Next up: Childhood

After spending maybe a week building and testing a launcher for the game, and putting this website together primarily as a vehicle for hosting said launcher, it’s time for me to get back into the game code!

I learned a few interesting things while building the launcher – namely, how to connect to a server and how to manipulate files and folders, things I had never really had to do in the game code outside of creating a save file in a persistent location.

So that opened up all kinds of ideas about storing more information on the storage side, but since the game is single-player and has a very small data footprint (at the moment), it’s not imperative to move things to the server. If it were a multiplayer game, I would care more about cheat prevention, and if it were a big game, I would care more about hard drive bloat… but it’s neither of those things. Should the game become either of those things, there will be a big enough architecture rewrite that it would be worth the time to shift things server-side and create a database for storing character info.

Instead, I am going to continue to focus on a single-player, non-graphical experience, which means it’s time to make the game MORE INTERESTING.

The next step for me is to start looking into the years prior to age 12. The game currently starts at age 12, which made sense to me when I was first putting it together… but I have since decided that building a relationship with the character is going to be better if they start at the beginning.

Why?

Because while this is a game about sports, this is also a game about families. Were your parents supportive of your goals? Did they try to push you to become something or someone you didn’t want to be? Did you ever bond with them over sports, or music, or reading?

In the game right now, your starting character doesn’t even HAVE parents, much less a relationship with them. Parental interaction doesn’t begin until the first generation has its own children. I’d like to change that.

So the next steps for me will be:

  • Implementing more defined growth curves between the ages of 0 and 12
  • Adjusting the starting world to populate with a more diverse range of ages
  • Simulating the first 25 or so years of the game in order to give the starting character a set of pre-existing parents
  • Adding developmental interactions between parents and children
  • Creating activities for children to do that help give the user broader insight into their development progress and potential

Some things I’d like to start building beyond that include:

  • More interpersonal relationships (friends, coaches, teachers)
  • Some personalities/personal qualities
  • A better interface

Interface is a very weak point for me. While I’ve had no training or even exposure to C# or Unity prior to starting this project, I’ve had very little experience with UI design, and it’s definitely more challenging for me than coding, because it is far more subjective.

When you write code, it works or it doesn’t. There are subjective elements to it (did you write GOOD code? Does it NEED to be optimized?), but people playing the game aren’t generally looking at the code and forming opinions about it.
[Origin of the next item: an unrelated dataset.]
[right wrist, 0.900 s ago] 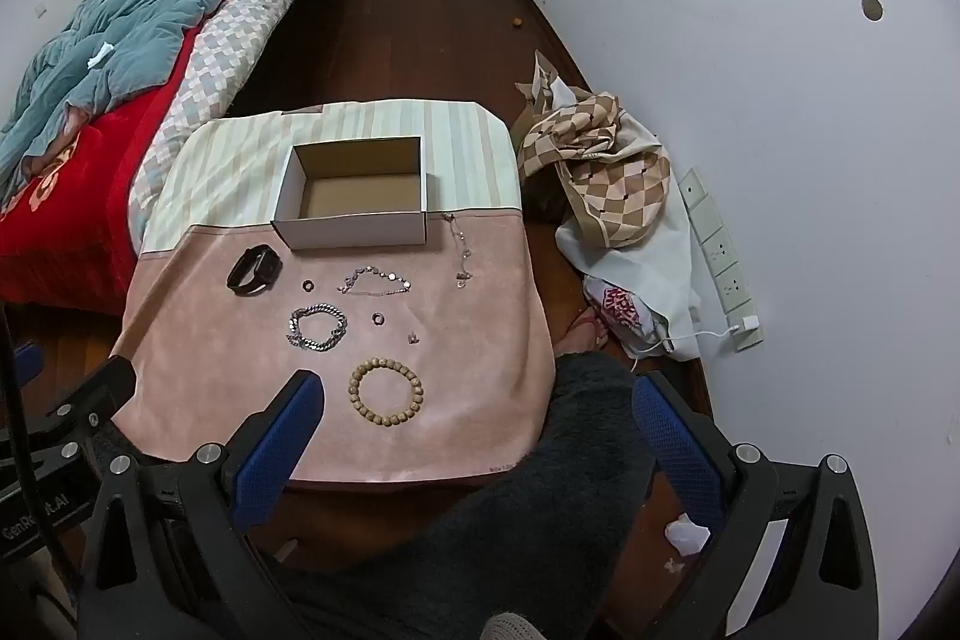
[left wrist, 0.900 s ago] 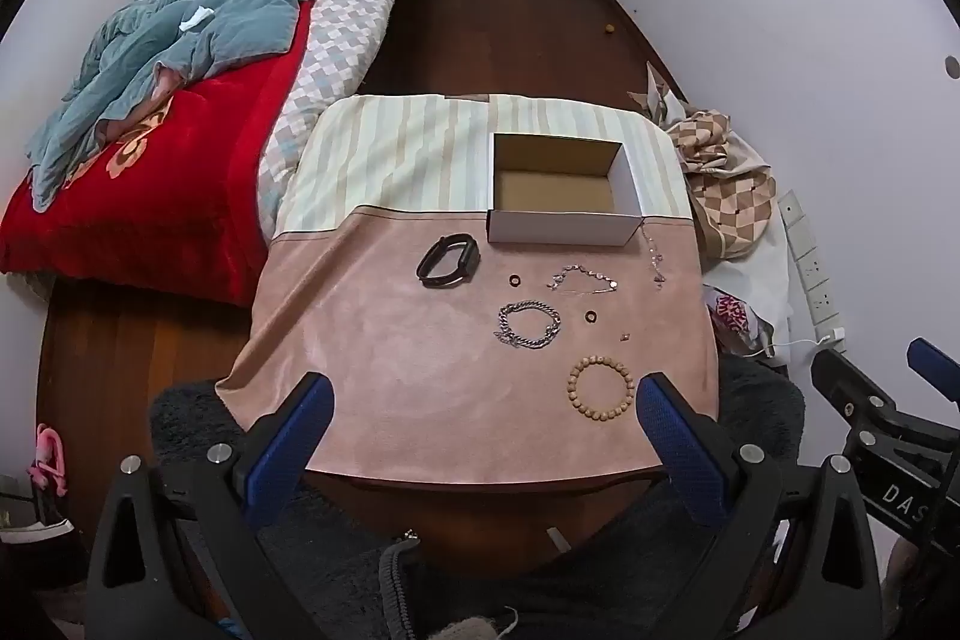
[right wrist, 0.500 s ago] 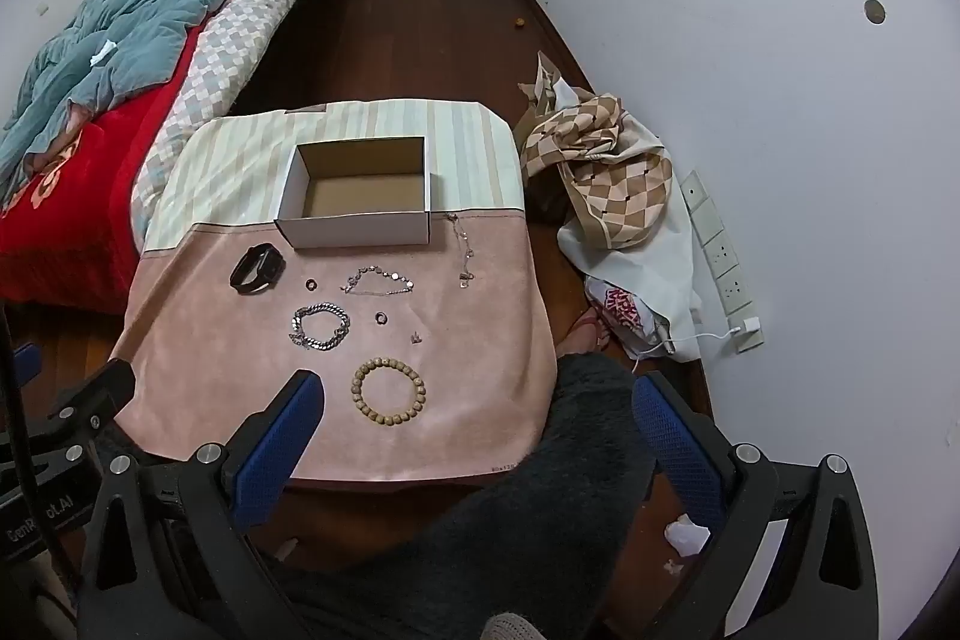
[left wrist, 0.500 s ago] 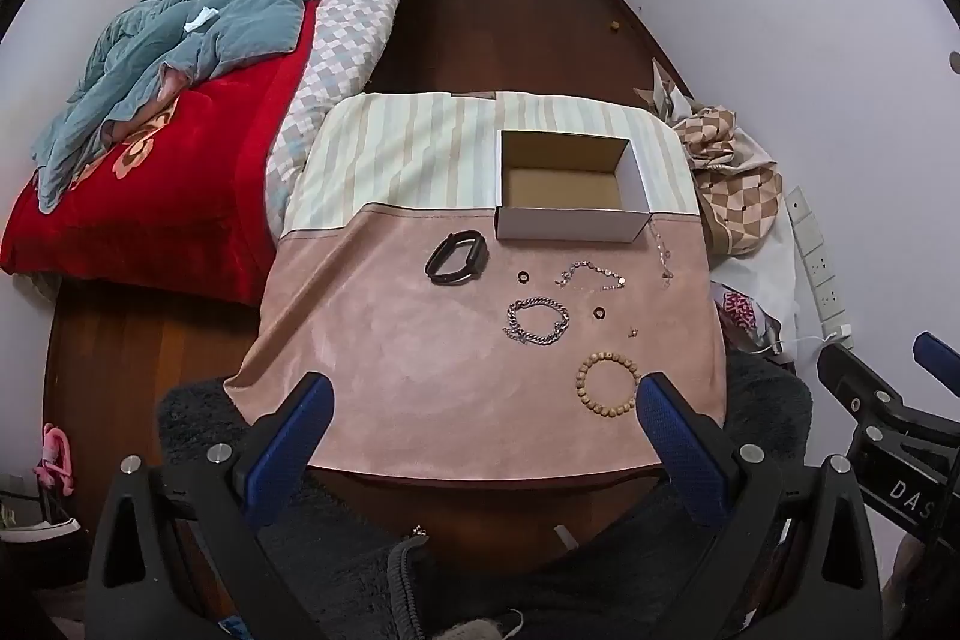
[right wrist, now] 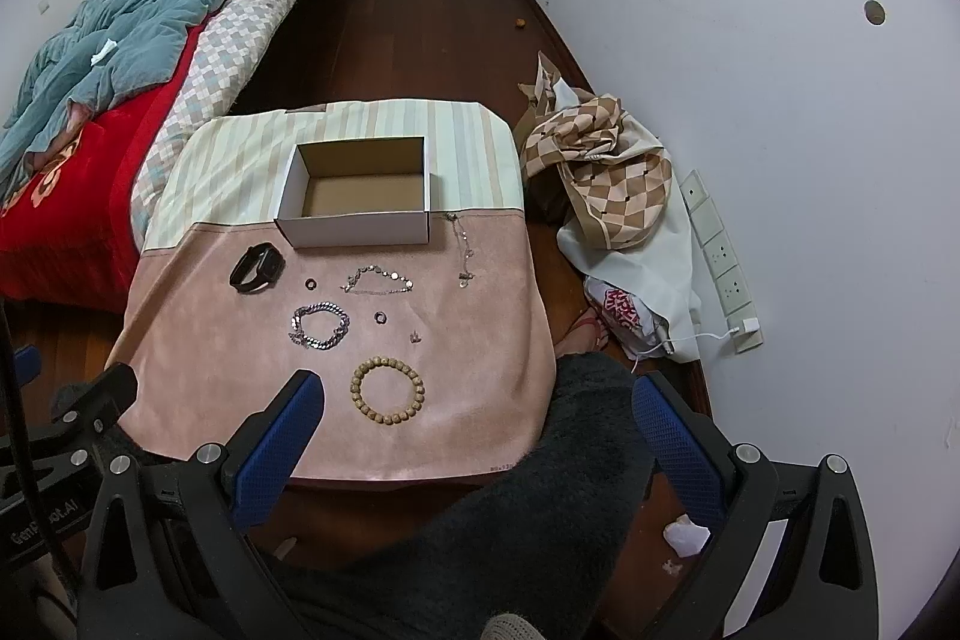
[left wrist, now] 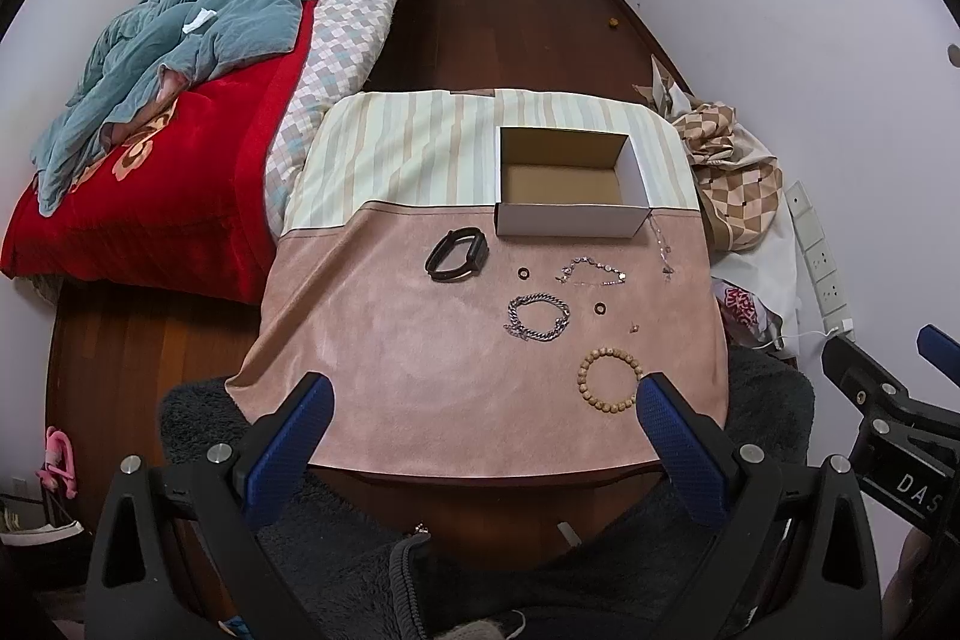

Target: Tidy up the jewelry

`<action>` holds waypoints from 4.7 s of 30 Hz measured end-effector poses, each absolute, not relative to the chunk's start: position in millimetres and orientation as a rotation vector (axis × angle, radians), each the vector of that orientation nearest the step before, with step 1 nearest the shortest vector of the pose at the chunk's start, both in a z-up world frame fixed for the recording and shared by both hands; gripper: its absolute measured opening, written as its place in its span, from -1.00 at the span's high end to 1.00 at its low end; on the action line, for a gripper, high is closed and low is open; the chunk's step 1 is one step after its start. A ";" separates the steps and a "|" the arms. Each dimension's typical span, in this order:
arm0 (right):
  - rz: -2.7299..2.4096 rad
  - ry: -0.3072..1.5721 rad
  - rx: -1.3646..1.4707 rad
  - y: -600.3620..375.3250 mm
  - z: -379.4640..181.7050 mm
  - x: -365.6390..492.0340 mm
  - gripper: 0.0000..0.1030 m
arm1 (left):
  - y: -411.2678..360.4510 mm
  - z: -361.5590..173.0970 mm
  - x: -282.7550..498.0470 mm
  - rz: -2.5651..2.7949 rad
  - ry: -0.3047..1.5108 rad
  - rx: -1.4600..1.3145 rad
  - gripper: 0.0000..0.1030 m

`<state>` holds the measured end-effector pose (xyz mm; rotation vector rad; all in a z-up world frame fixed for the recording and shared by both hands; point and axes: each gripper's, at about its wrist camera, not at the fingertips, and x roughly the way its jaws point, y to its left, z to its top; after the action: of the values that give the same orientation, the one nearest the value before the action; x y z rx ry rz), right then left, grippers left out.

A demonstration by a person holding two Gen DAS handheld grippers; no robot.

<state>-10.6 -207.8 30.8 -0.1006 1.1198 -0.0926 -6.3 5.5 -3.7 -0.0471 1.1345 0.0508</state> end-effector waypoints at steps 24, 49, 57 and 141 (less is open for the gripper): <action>-0.104 1.101 -0.117 -212.5 38.3 -14.8 -1.00 | -3.6 6.0 -7.5 0.048 1.118 -0.038 -1.00; -0.111 1.080 -0.121 -213.4 45.9 -16.7 -1.00 | -9.1 10.4 -8.3 0.039 1.108 -0.038 -1.00; -0.112 1.077 -0.120 -212.7 46.5 -16.8 -1.00 | -10.2 11.4 -8.6 0.039 1.107 -0.038 -1.00; 0.002 1.386 0.041 -194.3 -229.9 135.3 0.82 | 14.4 -245.6 190.6 -0.001 1.350 0.122 0.73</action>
<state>135.3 -194.3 -229.9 0.0413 1.3858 0.0023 190.6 14.4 -245.6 0.1215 1.3501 -0.0011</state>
UI, on the other hand, is exactly what people are seeing and judging, and I have not taken the time to learn about UI principles, mostly because it’s been enough just learning how to program a game in the first place.

Perhaps I will take the time to study UI more. Or if one of you would like to try your hand at implementing a better interface, I’m open to the idea.

For now, though, I’ll keep adding what I can to what I’ve managed to chuck together so far. An interface rewrite will be largely dependent upon how serious I want to get with this project.

In the meantime – I’m off to make children!

Thanks for taking the time to read this, you’re a wonderful person.